Frigidaire FAA065P7A 6,000 BTU MSII Air Conditioner with Electronic Controls (Kitchen) tagged "air conditioner" 17 times

So, I turn the thing on. A few minutes later the air is cold, but wait a minute, where's the compressor noise? I turned it to fan-only and the sound didn't appear to change. I turned it back to cool and finally, by listening very carefully next to the window, I noticed a very slight hum added to the fan, which is the quietest A/C fan I've ever heard. It quickly cooled that corner of the apartment, and even on low the air reaches 15 feet into the kitchen, which chills nicely too. On high, there's very normal sounding but unobtrusive fan noise; on low, it's amazingly quiet. I can talk on the phone right next to it, don't have to turn the TV up, and can hardly hear it from across the room.

The fins don't do a great job of directing the air left and right, but I've yet to meet a window A/C that does better. However they do a good job of directing air upwards when you tilt the fin assemblies. The unit doesn't project air very strongly. It's enough to reach the very hot kitchen 15 feet away but not enough to circulate air well in the room on its own. My ceiling fan does that for me; a small fan directed straight at the ceiling of your bedroom will do the same for you. Because this is a desert I don't get sloshing noises, though it can feel a little humid if the compressor cycles off for a long time and the fan is running.

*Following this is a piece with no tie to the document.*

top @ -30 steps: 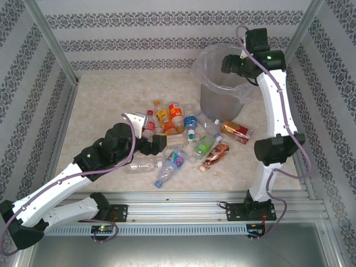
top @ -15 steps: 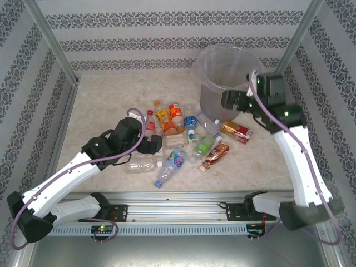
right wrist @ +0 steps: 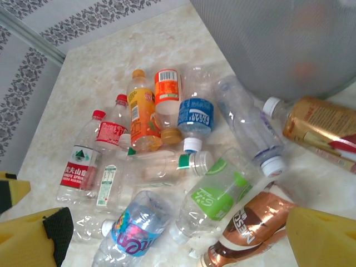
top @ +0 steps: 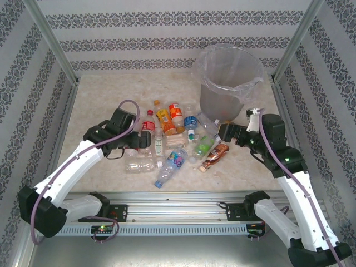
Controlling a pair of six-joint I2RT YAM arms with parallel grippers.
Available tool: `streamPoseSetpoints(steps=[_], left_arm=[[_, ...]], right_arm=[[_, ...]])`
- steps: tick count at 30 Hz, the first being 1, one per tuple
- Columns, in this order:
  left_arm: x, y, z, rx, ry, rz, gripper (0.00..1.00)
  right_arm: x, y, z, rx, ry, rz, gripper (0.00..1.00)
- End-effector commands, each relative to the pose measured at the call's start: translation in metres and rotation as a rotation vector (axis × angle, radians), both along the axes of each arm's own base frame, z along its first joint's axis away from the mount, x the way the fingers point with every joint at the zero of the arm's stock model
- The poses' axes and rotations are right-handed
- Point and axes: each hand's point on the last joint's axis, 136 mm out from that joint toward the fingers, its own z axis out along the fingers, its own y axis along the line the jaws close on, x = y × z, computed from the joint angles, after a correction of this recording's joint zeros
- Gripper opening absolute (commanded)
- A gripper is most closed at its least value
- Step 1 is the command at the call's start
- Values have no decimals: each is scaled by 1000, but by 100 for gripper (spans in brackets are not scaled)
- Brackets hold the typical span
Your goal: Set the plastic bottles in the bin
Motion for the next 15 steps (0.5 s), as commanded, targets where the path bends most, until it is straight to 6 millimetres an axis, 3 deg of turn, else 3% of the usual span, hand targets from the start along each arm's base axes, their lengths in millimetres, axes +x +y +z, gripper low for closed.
streamPoseSetpoints(steps=[1, 10, 15], left_arm=[[0, 9, -4, -6, 70, 16, 100], [18, 43, -38, 51, 195, 65, 98], [27, 44, -58, 33, 275, 23, 90]], right_arm=[[-2, 10, -1, 104, -4, 24, 98], [-14, 17, -17, 131, 20, 67, 98], [-17, 22, -16, 162, 15, 87, 98]])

I'm going to get another of these to replace the Sharp unit; that'll give me a total of 12,000 BTU's for a tiny fraction of the noise. Now that I know how incredibly quiet this thing is I'll also get one for the bedroom to replace the 8,000 BTU FAA084P7A, which is way too loud.

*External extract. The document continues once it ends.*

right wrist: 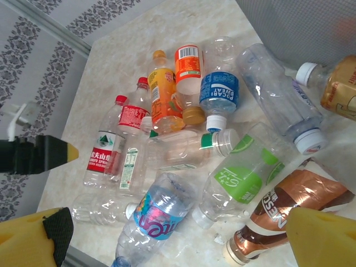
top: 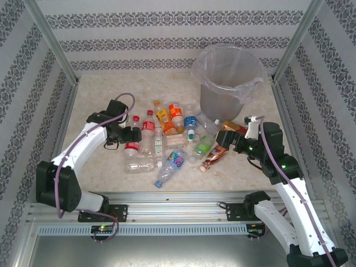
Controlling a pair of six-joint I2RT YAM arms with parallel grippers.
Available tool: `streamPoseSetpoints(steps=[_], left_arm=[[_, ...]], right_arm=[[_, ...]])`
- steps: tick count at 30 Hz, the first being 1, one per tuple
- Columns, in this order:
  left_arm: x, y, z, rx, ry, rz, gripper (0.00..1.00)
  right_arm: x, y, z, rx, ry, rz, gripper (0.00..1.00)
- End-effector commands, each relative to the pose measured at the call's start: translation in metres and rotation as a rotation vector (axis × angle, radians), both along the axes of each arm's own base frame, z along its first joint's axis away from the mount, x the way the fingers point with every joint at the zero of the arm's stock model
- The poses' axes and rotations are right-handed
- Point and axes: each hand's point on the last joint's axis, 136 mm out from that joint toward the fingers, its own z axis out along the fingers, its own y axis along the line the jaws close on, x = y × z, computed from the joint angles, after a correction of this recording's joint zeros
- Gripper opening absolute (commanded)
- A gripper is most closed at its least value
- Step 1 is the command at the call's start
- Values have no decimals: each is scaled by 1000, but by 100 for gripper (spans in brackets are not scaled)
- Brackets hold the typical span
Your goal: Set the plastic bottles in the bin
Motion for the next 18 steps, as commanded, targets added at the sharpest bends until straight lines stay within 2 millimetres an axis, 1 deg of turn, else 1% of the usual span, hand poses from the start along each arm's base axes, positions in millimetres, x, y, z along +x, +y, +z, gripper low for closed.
streamPoseSetpoints(steps=[1, 8, 12, 18], left_arm=[[1, -4, -6, -23, 53, -77, 89], [9, -3, -27, -17, 99, -86, 85], [12, 4, -40, 11, 127, -71, 83], [14, 5, -52, 14, 147, -65, 77]], right_arm=[[-3, 8, 4, 49, -19, 28, 98], [-9, 7, 0, 74, -27, 13, 98], [-11, 7, -2, 69, -24, 17, 98], [-11, 6, -4, 66, -20, 14, 98]])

WAIT 24 HOURS!! Noone at the store will tell you this, and I don't even think it's in the user manual, but start off by making sure the compressor lubricant is in the bottom. Otherwise you're likely to permanently damage the compressor the minute you turn it on, which means it'll be louder and less effective. If you're absolutely, positively sure that the unit was stored and transported right side up, go ahead and put it in. If not, DON'T TURN IT ON until it's been sitting right side up for at least 24 hours.

Reduce Vibration:
All window A/C units have compressors and fans, and all compressors and fans vibrate. The trick is to minimize how much vibration is transmitted from the metal A/C housing to the window and wall, both of which can vibrate like a drum.

The unit comes with stick-on strips of open-cell foam to 1) reduce vibration and 2) seal off drafts. I always upgrade this to stick-on closed-cell foam tape like M-D Building Products Sponge Rubber Tape, 3/8-by-1/2-Inch-by-10 feet, Closed Cell, Black #06619 (you can find this stuff at any hardware store). I put it at the bottom and top of the metal A/C housing and anywhere else the housing contacts the window or wall. You'll be amazed at the difference this little improvement makes.

The Right Angle:
Make sure the unit is installed at the correct angle. Use the slots in the housing that the accordion thingies fit into; they should be exactly perpendicular. The top of the housing may tilt down a little even when the angle is right, and the plastic front is rarely vertical; that's OK, they're designed to be that way. NOT doing this can make the fan and compressor louder or cause the sloshing problem people have if the thing is tilted so that water hits the fan. I've never had a problem with this in a normal wooden sash window, but if it doesn't automatically level itself, use shims at the top or bottom to even it up.